Pull every line that includes the word "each" from the data.

☆ ☆ ☆ ☆ ☆ ☆ ☆

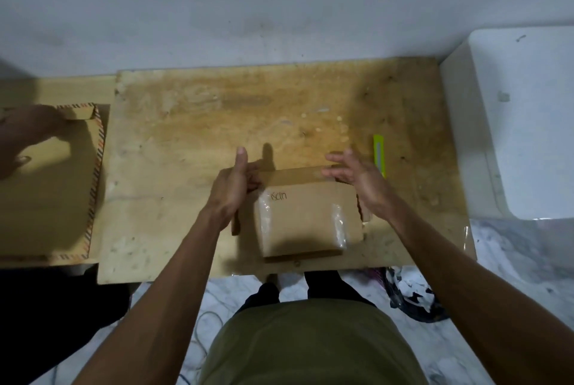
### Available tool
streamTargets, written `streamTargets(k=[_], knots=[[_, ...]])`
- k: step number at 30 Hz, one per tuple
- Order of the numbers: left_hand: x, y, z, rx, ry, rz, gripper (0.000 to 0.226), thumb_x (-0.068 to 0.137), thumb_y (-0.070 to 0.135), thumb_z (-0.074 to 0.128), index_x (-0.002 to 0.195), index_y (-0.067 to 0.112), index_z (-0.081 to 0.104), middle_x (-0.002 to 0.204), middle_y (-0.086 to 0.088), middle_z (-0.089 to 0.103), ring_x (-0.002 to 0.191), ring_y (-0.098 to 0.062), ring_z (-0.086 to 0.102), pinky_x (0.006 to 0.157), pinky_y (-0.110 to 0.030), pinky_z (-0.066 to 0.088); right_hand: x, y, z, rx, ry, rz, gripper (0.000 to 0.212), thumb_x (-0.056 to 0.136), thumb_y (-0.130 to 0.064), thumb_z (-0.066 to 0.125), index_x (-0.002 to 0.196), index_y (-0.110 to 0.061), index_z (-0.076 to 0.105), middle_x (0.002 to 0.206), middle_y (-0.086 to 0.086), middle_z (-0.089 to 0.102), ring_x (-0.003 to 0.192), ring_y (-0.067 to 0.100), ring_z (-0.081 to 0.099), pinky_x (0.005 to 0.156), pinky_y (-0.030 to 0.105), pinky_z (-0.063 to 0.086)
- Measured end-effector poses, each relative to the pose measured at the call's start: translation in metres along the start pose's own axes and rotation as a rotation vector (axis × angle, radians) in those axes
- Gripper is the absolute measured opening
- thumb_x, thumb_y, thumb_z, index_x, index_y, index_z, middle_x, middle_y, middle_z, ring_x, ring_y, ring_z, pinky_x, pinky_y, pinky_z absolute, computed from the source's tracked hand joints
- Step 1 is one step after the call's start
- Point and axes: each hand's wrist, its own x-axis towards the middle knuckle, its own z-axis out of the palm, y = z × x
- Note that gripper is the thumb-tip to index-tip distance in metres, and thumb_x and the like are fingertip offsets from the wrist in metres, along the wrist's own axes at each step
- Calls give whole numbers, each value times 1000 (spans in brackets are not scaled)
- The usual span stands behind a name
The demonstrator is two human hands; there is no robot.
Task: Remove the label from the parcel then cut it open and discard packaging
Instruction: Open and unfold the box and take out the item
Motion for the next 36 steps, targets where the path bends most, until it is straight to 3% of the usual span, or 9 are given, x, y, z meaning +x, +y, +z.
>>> streamTargets(k=[3,5,8,10,14,21,27,31,36], knots=[[-10,-16,12,260,63,178,71,94,73,27,112,24,75,111,-2,74,108,-21,65,103,-41,47,-10,14,8,-421,38,-189,58,101,-56,23,126,-25,65,128,-3,67,131,14,51,117,47,27],[-26,-34,19,524,52,324,70,98,67,20,113,25,74,126,-5,67,123,-27,53,107,-46,40,-27,29,20,-756,-1,-230,57,103,-53,17,142,-28,49,147,-4,51,144,15,33,120,50,16],[-48,-64,26,893,69,381,70,94,67,10,136,37,57,154,-3,38,139,-32,24,112,-51,27,-47,57,40,-1078,-29,-224,56,103,-51,13,154,-31,23,163,-15,14,152,9,-8,122,50,-4],[-54,-72,32,998,98,381,63,95,67,13,145,43,44,164,-2,19,146,-32,12,116,-56,16,-49,71,46,-1204,6,-228,57,102,-52,11,156,-34,9,164,-17,-3,149,12,-21,119,57,-10],[-50,-84,37,1115,109,316,64,93,74,21,153,51,14,167,1,-16,152,-35,-13,117,-64,-4,-45,87,48,-1307,80,-261,61,101,-55,15,156,-35,-1,164,-10,-13,149,21,-25,116,64,-9],[-44,-87,39,1139,147,276,70,92,76,27,151,55,-3,160,-1,-35,148,-42,-24,113,-70,-5,-37,94,50,-1317,179,-260,62,99,-60,22,155,-40,3,165,-11,-7,152,25,-14,115,66,-3],[-43,-81,39,1002,243,202,90,80,86,36,153,51,-5,163,-2,-29,149,-41,-20,116,-69,0,-40,88,54,-1305,237,-216,67,97,-64,29,155,-39,10,166,-5,-2,152,31,-10,114,71,4],[-47,-76,39,805,454,26,135,53,98,50,156,26,1,163,-15,5,148,-41,10,114,-62,17,-49,83,58,-1095,427,-40,89,84,-80,37,156,-36,6,166,11,-6,150,40,-1,114,65,5],[-48,-73,45,883,555,151,130,53,89,64,151,18,17,141,-19,42,126,-39,41,104,-54,33,-52,70,69,-955,570,-18,104,72,-74,63,154,-28,19,160,19,18,135,44,33,107,57,32]])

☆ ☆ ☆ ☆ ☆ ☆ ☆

• _Solution to this problem_
- Measured end-effector poses, each relative to the pose measured at the call's start: translation in metres along the start pose's own axes and rotation as a rotation vector (axis × angle, radians) in those axes
- Point and axes: each hand's wrist, its own x-axis towards the middle knuckle, its own z-axis out of the palm, y = z × x
- Note that gripper is the thumb-tip to index-tip distance in metres, and thumb_x and the like are fingertip offsets from the wrist in metres, along the wrist's own axes at each step
- Calls give whole numbers, each value times 1000 (spans in brackets are not scaled)

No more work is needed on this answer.